Raw String Literals in C++
Raw string literals are string literals that can span across multiple lines of code, that don't require escaping of embedded double quotes, and where escape sequences like \t
and \n
are not processed as escape sequences, but as normal text. For example, if you write the following with a normal string literal, you will get a compiler error because the string contains non-escaped double quotes:
string str = "Hello "World"!"; // Error!
With a normal string you have to escape the double quotes as follows:
string str = "Hello \"World\"!";
With a raw string literal you can avoid the need to escape the quotes. The raw string literal starts with R " (
and ends with ) "
.
string str = R"(Hello "World"!)";
Raw string literals can span across multiple lines. For example, if you write the following with a normal string literal, you will get a compiler error, because a normal string literal cannot span multiple lines:
string str = "Line 1 Line 2 with \t"; // Error!
Instead, you can use a raw string literal as follows:
string str = R"(Line 1 Line 2 with \t)";
This also demonstrates that with the raw string literal the \t escape character is not replaced with an actual tab character but is taken literally.
Some more examples:
- E.g., escaped characters and double quotes:
std::string noNewlines(R"(\n\n)"); std::string cmd(R"(ls /home/docs | grep ".pdf")");
- E.g., newlines:
std::string withNewlines(R"(Line 1 of the string... Line 2... Line 3)");
"Rawness" may be added to any string encoding:
LR"(Raw Wide string literal \t (without a tab))" u8R"(Raw UTF-8 string literal \n (without a newline))" uR"(Raw UTF-16 string literal \\ (with two backslashes))" UR"(Raw UTF-32 string literal \u2620 (without a code point))"

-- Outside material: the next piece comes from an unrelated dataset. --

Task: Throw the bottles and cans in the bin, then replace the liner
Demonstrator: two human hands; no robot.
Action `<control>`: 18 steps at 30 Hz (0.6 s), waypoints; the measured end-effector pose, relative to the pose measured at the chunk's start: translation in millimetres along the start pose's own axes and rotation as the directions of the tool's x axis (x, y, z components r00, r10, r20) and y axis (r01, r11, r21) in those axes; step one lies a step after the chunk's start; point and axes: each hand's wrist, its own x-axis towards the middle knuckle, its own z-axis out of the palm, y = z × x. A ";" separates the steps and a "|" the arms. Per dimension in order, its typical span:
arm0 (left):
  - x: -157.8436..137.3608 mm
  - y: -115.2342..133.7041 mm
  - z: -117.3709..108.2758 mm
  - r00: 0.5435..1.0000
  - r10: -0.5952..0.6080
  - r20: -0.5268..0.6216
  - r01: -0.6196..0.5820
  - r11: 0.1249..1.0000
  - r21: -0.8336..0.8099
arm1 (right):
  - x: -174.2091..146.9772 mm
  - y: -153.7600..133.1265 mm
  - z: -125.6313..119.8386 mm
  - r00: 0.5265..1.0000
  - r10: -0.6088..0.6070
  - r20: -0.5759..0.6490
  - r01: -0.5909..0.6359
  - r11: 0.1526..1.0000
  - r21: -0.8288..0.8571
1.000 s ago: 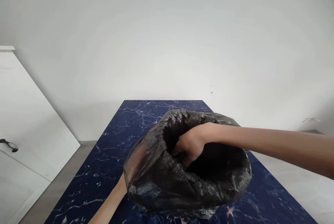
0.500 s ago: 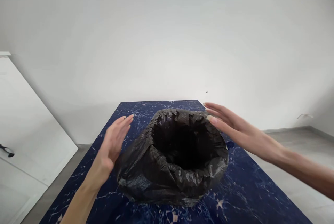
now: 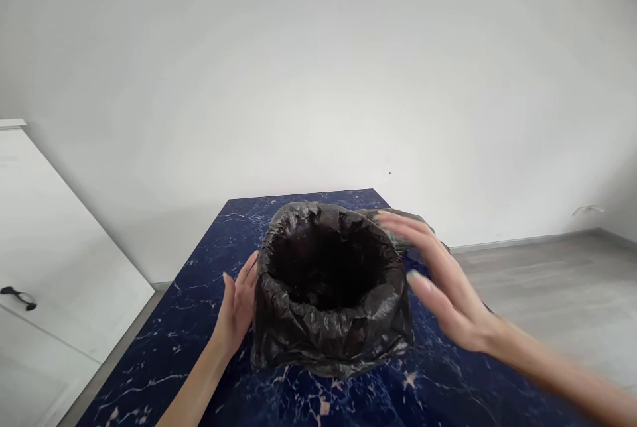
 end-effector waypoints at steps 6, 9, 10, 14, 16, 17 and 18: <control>14.1 -6.7 -9.8 0.946 -0.035 -0.321 0.063 0.995 0.078 | 8.1 -20.4 -4.3 0.924 -0.300 0.236 0.331 0.938 -0.105; 12.8 -16.9 -8.8 0.949 -0.009 -0.315 0.050 0.991 0.122 | 12.7 -25.7 -8.7 0.923 -0.315 0.221 0.343 0.934 -0.102; 12.0 -20.6 -8.0 0.950 0.000 -0.312 0.045 0.990 0.136 | 12.0 -27.6 -14.0 0.922 -0.309 0.232 0.340 0.934 -0.110; 11.8 -31.2 -5.6 0.957 0.036 -0.287 0.018 0.982 0.186 | -4.6 -34.0 -48.1 0.933 -0.231 0.275 0.283 0.945 -0.166; 13.1 -34.0 -6.4 0.959 0.051 -0.277 0.010 0.977 0.212 | -18.4 -32.8 -66.0 0.941 -0.190 0.279 0.253 0.945 -0.209; 13.8 -35.1 -7.5 0.961 0.055 -0.273 0.008 0.974 0.226 | -25.9 -30.6 -74.2 0.946 -0.172 0.275 0.240 0.941 -0.237; 14.5 -36.2 -8.9 0.962 0.058 -0.267 0.008 0.971 0.240 | -33.5 -27.5 -81.8 0.951 -0.152 0.270 0.226 0.936 -0.271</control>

"R" must come after "u8", "u", "U", etc. – it can't come in front of those specifiers.
Extended Raw String Literal Syntax
Since the raw string literal ends with ) " you cannot embed a ) " in your string using this syntax. For example, the following string is not valid because it contains the ) " in the middle of the string:
string str = R"(The characters )" are embedded in this string)"; // ERROR!
If you need embedded ) " characters, you need to use the extended raw string literal syntax, which is as follows:
R"d-char-sequence(r-char-sequence)d-char-sequence"
The r-char-sequence is the actual raw string. The d-char-sequence is an optional delimiter sequence, which should be the same at the beginning and at the end of the raw string literal. This delimiter sequence can have at most 16 characters. You should choose this delimiter sequence as a sequence that will not appear in the middle of your raw string literal.
The previous example can be rewritten using a unique delimiter sequence as follows:
string str = R"-(The characters )" are embedded in this string)-";